Compute how many lines in the entries below include the string "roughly". Only the number is wanted.

-*-

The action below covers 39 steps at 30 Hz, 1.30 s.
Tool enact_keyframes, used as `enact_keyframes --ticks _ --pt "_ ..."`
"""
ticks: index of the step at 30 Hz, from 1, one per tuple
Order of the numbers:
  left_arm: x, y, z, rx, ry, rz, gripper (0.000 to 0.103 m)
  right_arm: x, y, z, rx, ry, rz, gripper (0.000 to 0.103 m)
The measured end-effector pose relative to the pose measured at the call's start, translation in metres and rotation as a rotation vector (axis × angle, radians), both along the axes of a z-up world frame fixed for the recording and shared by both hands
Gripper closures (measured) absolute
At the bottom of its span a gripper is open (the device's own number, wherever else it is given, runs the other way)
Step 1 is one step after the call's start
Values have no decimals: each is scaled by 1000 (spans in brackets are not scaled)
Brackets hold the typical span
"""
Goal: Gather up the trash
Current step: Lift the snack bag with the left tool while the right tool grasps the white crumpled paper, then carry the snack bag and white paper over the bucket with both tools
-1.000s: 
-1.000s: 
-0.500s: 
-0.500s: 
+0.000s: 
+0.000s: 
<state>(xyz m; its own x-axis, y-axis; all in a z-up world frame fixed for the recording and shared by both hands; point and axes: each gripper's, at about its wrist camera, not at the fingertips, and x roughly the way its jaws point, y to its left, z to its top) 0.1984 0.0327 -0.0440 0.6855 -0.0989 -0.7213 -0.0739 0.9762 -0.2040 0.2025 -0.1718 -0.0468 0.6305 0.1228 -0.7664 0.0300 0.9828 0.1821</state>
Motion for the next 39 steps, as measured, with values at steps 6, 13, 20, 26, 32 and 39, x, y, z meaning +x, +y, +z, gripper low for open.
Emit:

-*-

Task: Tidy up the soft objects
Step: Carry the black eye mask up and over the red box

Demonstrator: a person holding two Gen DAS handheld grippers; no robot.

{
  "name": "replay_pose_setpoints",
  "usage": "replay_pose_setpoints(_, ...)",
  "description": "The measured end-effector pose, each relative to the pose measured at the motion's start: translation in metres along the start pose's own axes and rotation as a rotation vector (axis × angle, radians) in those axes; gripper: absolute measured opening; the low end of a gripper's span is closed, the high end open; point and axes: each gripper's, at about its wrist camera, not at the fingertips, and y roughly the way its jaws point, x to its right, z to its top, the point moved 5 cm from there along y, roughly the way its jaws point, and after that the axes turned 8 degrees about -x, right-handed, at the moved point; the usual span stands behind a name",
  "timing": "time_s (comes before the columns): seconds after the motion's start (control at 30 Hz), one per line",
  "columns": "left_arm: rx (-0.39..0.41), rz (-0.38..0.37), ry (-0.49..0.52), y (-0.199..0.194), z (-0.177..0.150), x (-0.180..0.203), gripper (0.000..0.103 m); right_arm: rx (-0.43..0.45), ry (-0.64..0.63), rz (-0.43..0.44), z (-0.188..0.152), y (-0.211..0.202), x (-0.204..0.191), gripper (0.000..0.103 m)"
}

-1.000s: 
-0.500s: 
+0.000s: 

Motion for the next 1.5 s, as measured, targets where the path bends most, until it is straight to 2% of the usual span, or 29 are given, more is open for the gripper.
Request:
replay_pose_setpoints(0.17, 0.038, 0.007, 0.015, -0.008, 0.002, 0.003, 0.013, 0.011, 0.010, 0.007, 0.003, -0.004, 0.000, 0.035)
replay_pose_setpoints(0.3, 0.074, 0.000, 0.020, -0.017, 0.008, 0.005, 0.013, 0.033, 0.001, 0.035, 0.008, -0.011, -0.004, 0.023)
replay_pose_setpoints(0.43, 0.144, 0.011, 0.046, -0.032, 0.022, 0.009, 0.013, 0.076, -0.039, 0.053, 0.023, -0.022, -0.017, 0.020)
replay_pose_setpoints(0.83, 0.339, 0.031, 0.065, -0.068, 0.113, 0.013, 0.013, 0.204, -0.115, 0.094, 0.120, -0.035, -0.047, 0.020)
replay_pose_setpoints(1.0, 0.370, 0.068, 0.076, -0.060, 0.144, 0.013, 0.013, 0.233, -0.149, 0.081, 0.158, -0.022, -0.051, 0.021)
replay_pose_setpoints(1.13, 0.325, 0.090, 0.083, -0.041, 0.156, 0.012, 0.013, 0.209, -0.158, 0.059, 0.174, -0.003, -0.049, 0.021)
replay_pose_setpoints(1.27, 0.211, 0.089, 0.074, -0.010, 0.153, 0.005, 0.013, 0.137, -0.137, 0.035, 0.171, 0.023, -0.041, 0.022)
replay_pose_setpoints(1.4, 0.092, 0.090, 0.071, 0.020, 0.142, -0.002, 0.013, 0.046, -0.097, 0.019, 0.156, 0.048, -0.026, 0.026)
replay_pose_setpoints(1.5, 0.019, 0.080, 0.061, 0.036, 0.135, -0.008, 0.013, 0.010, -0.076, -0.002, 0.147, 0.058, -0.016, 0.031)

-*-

* [RESULT] 2